| EXERCISE PROMPT |
Every line of the material is to be transcribed verbatim, with images omitted.

PROVIDED MATERIAL START

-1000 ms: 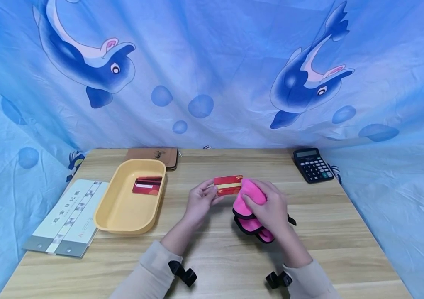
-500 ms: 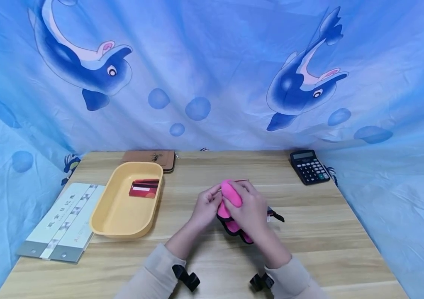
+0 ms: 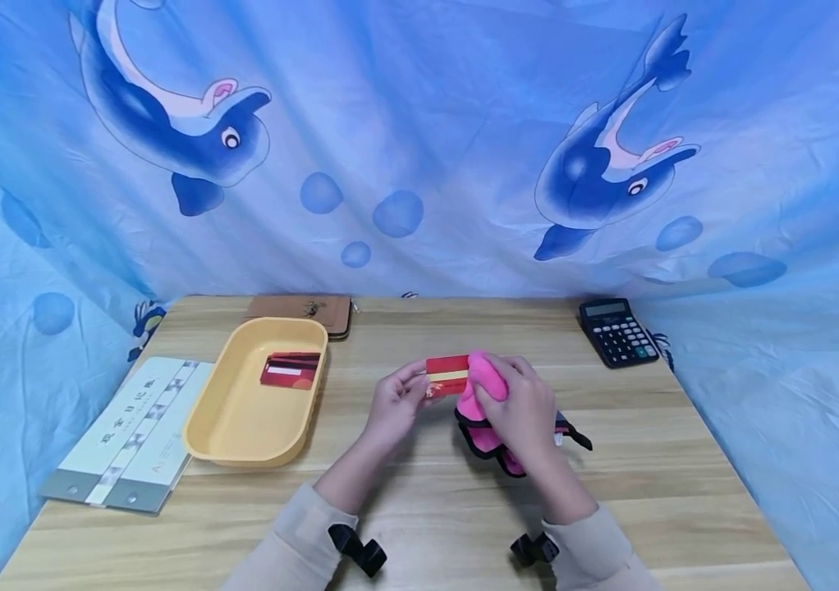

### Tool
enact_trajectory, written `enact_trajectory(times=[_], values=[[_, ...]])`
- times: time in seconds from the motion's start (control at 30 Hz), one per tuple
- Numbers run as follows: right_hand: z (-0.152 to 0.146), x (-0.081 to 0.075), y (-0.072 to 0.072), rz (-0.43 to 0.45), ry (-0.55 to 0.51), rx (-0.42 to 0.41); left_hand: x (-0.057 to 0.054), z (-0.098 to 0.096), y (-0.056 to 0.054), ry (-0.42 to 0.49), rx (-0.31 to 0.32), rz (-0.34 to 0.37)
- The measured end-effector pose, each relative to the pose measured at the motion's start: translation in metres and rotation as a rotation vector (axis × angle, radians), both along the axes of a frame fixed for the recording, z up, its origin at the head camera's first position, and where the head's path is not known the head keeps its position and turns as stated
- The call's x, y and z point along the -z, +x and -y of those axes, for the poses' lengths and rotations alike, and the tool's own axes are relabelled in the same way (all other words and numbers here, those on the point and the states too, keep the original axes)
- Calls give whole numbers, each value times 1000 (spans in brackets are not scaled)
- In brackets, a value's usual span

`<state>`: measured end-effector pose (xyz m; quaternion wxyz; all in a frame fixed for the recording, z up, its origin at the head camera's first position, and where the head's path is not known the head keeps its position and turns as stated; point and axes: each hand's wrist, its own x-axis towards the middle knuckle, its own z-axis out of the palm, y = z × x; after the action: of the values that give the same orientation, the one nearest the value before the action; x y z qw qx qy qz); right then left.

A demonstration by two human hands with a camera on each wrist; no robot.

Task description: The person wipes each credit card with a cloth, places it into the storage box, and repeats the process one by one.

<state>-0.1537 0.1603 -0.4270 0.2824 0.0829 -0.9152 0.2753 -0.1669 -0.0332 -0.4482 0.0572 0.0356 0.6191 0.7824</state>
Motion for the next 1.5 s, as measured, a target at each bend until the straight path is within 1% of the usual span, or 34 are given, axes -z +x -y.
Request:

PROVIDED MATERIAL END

| THE ANSWER |
-1000 ms: 
-500 ms: 
+0 ms: 

### Tool
enact_trajectory, written `enact_trajectory(times=[_], values=[[_, ...]])`
- times: time in seconds from the motion's start (control at 30 Hz), one per tuple
- Numbers run as follows: right_hand: z (-0.152 to 0.146), x (-0.081 to 0.075), y (-0.072 to 0.072), rz (-0.43 to 0.45), ry (-0.55 to 0.51), rx (-0.42 to 0.41); left_hand: x (-0.057 to 0.054), z (-0.098 to 0.096), y (-0.056 to 0.054), ry (-0.42 to 0.49), rx (-0.31 to 0.32), rz (-0.34 to 0.37)
- The measured end-effector pose, each relative to the pose measured at the motion's start: translation in metres and rotation as a rotation vector (axis × angle, radians), both along the axes of a frame fixed for the recording, z up, its origin at the head camera's first position, and where the head's path is not known the head keeps its position and turns as stated
- The call's x, y and z point along the -z, +x and -y of those axes, for the poses' lengths and rotations alike, and the tool's own axes are relabelled in the same way (all other words and numbers here, those on the point and the states too, keep the original axes)
- Calls give whole numbers, each value times 1000 (spans in brackets are not scaled)
- In brackets, a value's usual span

`<state>`: measured end-effector pose (xyz m; quaternion wxyz; all in a frame fixed for the recording, z up, its origin at the head camera's first position, and where the head's path is not known the head keeps its position and turns as stated; point and axes: each hand's wrist, its own x-axis towards the middle knuckle, its own z-axis out of the palm, y = z × x; after the action: of the values that give the same orientation, the one nearest the value before the action; x y z qw qx qy qz); right then left.

A demonstration by two human hands with a camera on each wrist; no robot.

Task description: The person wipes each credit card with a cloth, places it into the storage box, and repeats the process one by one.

<state>-0.1537 0.1603 -0.4270 0.2824 0.0829 -0.9152 0.2753 -0.1669 -0.0332 -0.4482 0.0572 0.0356 0.6191 0.7824</state>
Motion for the next 1.5 s, as measured, a target at each bend until the straight path is within 1% of the usual span, or 34 are given, axes -z +x -y.
Request:

That concludes the output for this exercise.